Task brief = This exercise asks for a copy of each line in the records below with the word "manipulation" in it.
─── Exercise input
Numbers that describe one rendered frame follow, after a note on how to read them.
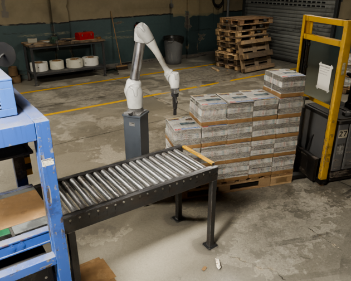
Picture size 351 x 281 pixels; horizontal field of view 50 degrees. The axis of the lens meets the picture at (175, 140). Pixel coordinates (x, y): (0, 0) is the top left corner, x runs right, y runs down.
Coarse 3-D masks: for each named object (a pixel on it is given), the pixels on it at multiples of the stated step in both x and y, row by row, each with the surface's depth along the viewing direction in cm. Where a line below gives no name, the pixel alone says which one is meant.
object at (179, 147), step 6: (162, 150) 337; (168, 150) 337; (180, 150) 345; (138, 156) 325; (144, 156) 325; (120, 162) 314; (126, 162) 315; (96, 168) 304; (102, 168) 304; (114, 168) 310; (78, 174) 295; (84, 174) 295; (90, 174) 298; (60, 180) 286; (66, 180) 288; (96, 180) 304; (36, 186) 278; (66, 192) 292; (42, 198) 282
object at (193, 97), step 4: (192, 96) 400; (196, 96) 400; (200, 96) 401; (204, 96) 401; (208, 96) 401; (212, 96) 402; (216, 96) 402; (192, 100) 400; (192, 104) 402; (192, 108) 401; (192, 112) 402
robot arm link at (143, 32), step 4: (140, 24) 342; (144, 24) 344; (136, 28) 345; (140, 28) 342; (144, 28) 342; (148, 28) 345; (136, 32) 353; (140, 32) 344; (144, 32) 343; (148, 32) 344; (140, 36) 347; (144, 36) 345; (148, 36) 345; (152, 36) 348; (144, 40) 347; (148, 40) 347
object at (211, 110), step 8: (200, 104) 378; (208, 104) 375; (216, 104) 377; (224, 104) 379; (200, 112) 379; (208, 112) 379; (216, 112) 381; (224, 112) 383; (200, 120) 381; (208, 120) 382; (216, 120) 385
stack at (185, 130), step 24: (168, 120) 400; (192, 120) 400; (264, 120) 400; (168, 144) 406; (192, 144) 386; (240, 144) 402; (264, 144) 412; (240, 168) 414; (264, 168) 424; (216, 192) 418
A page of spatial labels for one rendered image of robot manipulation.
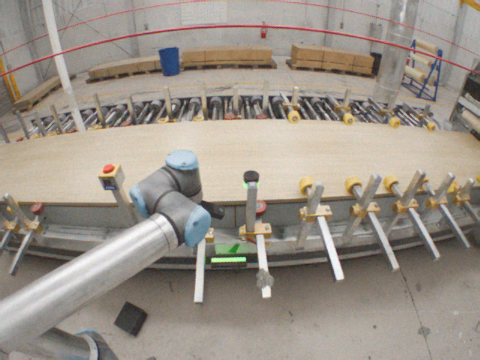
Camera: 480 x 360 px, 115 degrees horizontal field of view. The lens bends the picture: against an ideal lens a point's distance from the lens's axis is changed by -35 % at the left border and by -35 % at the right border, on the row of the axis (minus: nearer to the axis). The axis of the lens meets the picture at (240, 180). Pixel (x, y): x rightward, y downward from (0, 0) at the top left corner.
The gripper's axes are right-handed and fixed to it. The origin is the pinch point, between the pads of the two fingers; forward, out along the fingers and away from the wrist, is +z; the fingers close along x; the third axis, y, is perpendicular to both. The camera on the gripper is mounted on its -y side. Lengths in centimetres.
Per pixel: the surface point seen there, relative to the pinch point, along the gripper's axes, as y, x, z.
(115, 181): 29.1, -4.6, -24.3
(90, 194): 65, -28, 5
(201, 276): 1.5, 12.6, 11.2
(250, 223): -18.8, -6.3, 2.6
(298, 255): -44, -4, 28
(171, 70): 137, -550, 78
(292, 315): -51, 9, 95
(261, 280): -21.2, 17.0, 7.6
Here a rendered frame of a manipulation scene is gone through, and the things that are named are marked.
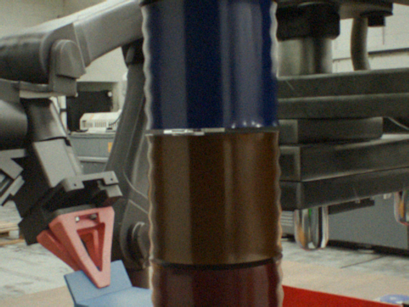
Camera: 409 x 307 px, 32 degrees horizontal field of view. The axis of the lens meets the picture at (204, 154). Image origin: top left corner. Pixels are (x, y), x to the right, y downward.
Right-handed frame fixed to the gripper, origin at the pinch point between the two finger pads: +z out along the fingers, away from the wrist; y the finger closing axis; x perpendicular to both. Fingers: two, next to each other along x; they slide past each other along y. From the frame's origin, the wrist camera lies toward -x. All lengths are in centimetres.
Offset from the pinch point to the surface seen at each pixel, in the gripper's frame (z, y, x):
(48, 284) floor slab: -98, -371, 247
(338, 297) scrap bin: 11.1, 8.1, 22.7
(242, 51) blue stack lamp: 6, 46, -29
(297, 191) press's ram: 6.2, 32.7, -10.4
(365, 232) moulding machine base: -41, -254, 466
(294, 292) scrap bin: 8.3, 2.9, 22.9
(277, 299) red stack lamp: 12, 42, -28
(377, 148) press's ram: 5.0, 34.0, -2.0
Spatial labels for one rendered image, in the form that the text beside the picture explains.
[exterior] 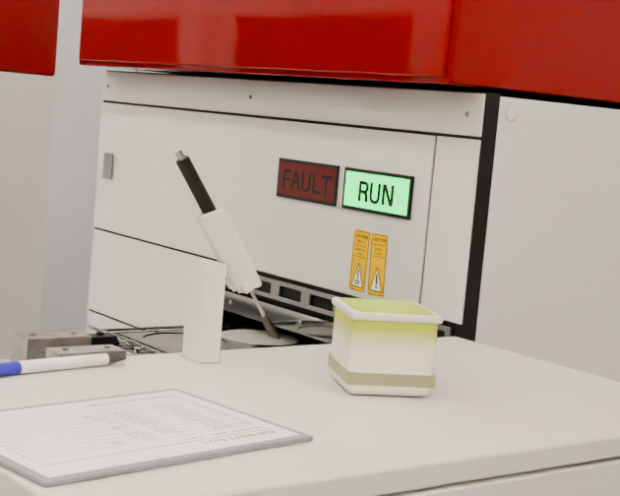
──────
Expected output =
A page of spatial labels for one rendered image of robot manipulation.
Here a rendered frame of a manipulation scene is gone through, and the things that are named are marked.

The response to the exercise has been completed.